On Obdd-Based Algorithms And Proof Systems That Dynamically Change The Order Of Variables

In 2004 Atserias, Kolaitis, and Vardi proposed OBDD-based propositional proof systems that prove unsatisfiability of a CNF formula by deduction of an identically false OBDD from OBDDs representing clauses of the initial formula. All OBDDs in such proofs have the same order of variables. We initiate the study of OBDD based proof systems that additionally contain a rule that allows changing the order in OBDDs.
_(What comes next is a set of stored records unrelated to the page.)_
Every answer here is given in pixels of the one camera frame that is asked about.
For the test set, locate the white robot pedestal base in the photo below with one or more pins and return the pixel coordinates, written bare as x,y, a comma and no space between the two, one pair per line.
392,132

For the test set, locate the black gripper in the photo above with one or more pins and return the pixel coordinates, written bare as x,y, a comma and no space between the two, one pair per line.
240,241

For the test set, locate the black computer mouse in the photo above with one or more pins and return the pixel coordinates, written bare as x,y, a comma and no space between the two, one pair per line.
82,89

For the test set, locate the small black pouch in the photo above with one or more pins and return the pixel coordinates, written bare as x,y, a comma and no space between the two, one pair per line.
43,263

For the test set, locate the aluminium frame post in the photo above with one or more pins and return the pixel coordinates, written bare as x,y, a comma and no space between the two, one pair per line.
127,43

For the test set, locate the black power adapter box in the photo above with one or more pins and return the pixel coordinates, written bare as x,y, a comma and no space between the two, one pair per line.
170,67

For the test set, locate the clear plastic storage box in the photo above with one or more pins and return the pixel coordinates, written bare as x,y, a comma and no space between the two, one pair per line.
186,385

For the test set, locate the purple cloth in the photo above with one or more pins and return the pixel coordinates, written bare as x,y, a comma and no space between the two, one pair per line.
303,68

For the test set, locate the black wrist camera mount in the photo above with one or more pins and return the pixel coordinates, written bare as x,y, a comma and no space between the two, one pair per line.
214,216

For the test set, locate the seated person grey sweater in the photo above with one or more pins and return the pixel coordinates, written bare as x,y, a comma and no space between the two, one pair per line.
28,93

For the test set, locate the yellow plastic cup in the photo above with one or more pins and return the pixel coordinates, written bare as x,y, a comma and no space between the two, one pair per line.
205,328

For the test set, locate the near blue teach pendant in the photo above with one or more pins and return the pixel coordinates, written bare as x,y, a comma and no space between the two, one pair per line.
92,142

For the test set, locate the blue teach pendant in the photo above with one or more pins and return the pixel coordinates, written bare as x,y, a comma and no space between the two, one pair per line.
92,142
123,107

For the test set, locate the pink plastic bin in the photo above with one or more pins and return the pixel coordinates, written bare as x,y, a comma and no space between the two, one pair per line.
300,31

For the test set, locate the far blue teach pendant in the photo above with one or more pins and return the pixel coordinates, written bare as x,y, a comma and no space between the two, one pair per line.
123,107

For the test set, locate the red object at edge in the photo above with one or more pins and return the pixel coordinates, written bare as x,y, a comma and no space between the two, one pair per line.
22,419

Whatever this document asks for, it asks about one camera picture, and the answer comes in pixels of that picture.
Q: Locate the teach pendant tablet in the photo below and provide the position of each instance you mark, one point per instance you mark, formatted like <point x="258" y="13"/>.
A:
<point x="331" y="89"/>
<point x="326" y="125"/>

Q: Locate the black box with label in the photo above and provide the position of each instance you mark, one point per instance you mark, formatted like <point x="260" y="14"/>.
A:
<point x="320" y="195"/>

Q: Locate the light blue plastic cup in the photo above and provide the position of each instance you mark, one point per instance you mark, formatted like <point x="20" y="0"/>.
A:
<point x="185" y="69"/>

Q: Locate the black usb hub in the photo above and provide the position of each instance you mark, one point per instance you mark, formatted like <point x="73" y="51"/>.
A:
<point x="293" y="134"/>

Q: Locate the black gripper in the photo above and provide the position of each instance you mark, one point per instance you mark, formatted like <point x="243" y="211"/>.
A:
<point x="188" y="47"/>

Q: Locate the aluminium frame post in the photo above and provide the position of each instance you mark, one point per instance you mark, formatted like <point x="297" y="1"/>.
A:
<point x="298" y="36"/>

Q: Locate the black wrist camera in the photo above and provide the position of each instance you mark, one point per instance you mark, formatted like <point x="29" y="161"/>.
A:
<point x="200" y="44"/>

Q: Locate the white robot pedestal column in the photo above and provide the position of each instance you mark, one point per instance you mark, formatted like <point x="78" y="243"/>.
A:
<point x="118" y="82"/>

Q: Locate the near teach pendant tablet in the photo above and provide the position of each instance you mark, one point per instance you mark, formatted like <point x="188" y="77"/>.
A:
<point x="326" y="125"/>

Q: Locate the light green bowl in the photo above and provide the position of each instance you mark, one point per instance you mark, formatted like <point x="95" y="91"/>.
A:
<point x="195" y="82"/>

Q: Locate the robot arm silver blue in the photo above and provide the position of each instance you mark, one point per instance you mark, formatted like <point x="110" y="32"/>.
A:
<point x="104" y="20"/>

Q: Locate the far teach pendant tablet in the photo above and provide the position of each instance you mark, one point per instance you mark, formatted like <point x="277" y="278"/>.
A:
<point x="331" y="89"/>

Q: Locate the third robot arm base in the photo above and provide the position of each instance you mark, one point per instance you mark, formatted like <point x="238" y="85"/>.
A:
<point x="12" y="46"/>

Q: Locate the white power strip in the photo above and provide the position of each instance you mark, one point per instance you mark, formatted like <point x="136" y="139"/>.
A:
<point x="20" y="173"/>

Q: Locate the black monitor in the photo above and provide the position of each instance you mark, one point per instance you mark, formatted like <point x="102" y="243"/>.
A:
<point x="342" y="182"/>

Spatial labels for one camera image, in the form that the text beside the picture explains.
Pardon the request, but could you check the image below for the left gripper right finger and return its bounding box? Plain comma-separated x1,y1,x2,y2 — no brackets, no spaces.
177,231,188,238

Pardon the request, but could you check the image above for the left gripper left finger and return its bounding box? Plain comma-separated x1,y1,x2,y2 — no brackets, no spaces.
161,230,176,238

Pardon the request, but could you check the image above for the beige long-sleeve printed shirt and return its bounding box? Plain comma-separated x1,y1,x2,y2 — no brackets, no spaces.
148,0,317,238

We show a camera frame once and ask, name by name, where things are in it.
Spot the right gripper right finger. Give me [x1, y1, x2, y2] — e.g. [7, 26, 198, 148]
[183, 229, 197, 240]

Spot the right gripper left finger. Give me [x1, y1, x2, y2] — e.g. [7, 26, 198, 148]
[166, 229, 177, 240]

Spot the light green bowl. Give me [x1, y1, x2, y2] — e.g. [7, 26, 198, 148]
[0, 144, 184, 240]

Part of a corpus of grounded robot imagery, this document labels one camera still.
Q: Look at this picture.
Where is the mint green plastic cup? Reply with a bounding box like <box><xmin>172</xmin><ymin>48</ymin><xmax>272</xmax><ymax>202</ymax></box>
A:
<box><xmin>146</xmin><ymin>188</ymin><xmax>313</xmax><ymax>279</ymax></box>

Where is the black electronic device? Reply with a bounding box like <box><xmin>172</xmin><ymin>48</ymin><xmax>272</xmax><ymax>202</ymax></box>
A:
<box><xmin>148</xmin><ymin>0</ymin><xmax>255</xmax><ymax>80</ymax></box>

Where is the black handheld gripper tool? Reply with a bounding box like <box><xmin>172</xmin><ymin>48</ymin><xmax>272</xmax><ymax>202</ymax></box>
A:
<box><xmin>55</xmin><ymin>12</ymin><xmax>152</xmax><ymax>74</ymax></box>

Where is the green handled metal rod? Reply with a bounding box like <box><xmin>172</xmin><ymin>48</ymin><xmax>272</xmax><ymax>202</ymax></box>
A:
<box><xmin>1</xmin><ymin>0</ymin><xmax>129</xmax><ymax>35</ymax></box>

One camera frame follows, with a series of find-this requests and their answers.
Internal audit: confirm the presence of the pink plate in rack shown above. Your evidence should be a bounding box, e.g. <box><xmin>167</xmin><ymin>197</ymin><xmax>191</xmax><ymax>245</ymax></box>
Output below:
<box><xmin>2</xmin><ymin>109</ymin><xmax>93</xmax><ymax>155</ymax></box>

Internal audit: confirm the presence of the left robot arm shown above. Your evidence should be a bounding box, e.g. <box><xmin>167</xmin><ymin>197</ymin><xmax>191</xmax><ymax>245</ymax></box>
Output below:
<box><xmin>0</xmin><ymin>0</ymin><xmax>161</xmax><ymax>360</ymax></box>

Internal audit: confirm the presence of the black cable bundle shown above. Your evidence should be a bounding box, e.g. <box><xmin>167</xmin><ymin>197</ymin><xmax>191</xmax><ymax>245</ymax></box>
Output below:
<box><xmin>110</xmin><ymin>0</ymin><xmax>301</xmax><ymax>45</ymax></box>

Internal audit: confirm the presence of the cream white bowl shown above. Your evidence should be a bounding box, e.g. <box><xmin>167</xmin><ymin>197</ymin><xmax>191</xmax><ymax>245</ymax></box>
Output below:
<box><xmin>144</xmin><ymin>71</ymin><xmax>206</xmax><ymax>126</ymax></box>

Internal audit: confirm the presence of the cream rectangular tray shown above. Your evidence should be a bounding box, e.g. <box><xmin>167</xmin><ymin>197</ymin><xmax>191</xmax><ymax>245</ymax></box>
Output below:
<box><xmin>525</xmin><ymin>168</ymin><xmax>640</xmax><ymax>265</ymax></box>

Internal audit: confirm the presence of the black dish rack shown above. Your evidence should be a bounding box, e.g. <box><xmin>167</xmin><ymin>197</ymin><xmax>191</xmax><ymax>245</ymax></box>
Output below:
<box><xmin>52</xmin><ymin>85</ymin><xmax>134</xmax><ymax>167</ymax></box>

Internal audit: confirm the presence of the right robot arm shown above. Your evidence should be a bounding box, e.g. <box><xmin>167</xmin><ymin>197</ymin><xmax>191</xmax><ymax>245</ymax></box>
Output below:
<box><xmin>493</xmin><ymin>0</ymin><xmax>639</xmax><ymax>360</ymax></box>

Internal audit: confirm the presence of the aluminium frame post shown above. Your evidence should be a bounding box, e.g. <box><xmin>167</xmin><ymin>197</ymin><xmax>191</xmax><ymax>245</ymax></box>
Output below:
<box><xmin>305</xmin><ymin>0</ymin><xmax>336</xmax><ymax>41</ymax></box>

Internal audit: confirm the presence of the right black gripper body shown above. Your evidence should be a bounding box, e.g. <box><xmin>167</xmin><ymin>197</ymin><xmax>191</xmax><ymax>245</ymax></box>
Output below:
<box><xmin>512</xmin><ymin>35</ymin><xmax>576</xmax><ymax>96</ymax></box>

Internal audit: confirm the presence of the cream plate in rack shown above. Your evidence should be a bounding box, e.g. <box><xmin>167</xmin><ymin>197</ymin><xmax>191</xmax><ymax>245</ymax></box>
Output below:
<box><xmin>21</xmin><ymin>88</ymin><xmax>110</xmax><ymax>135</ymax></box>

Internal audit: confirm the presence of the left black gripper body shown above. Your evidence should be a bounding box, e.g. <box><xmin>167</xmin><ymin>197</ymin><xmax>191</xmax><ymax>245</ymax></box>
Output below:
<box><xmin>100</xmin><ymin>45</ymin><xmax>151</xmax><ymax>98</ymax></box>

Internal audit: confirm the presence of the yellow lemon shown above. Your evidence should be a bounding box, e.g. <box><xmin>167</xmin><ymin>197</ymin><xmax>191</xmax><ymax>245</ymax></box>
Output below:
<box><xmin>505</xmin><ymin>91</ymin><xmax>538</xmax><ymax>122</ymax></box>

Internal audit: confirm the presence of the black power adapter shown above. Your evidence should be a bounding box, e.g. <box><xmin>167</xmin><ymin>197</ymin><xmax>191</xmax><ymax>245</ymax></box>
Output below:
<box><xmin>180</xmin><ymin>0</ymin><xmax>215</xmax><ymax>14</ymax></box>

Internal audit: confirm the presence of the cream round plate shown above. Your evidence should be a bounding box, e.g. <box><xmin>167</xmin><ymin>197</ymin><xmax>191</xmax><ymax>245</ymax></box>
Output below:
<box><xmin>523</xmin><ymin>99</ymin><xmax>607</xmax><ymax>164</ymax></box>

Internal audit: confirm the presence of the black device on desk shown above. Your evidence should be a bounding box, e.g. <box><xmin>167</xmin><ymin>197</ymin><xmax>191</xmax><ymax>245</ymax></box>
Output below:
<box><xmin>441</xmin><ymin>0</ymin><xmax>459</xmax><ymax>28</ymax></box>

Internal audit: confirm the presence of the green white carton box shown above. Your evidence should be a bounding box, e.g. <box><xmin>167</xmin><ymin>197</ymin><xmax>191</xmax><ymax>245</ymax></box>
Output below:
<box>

At first we consider a proof system OBDD(boolean AND, reordering) that uses the conjunction (join) rule and the rule that allows changing the order. We exponentially separate this proof system from OBDD(boolean AND) proof system that uses only the conjunction rule. We prove exponential lower bounds on the size of OBDD (boolean AND, reordering) refutations of Tseitin formulas and the pigeonhole principle. The first lower bound was previously unknown even for OBDD(boolean AND) proofs and the second one extends the result of Tveretina et al. from OBDD(boolean AND) to OBDD(boolean AND, reordering).In 2001 Aguirre and Vardi proposed an approach to the propositional satisfiability problem based on OBDDs and symbolic quantifier elimination (we denote algorithms based on this approach as OBDD(boolean AND, 3) algorithms). We augment these algorithms with the operation of reordering of variables and call the new scheme OBDD(boolean AND, 3, reordering) algorithms. We notice that there exists an OBDD(boolean AND, there exists) algorithm that solves satisfiable and unsatisfiable Tseitin formulas in polynomial time (a standard example of a hard system of linear equations over F-2), but we show that there are formulas representing systems of linear equations over F-2 that are hard for OBDD(boolean AND, there exists, reordering) algorithms. Our hard instances are satisfiable formulas representing systems of linear equations over F-2 that correspond to checksum matrices of error correcting codes.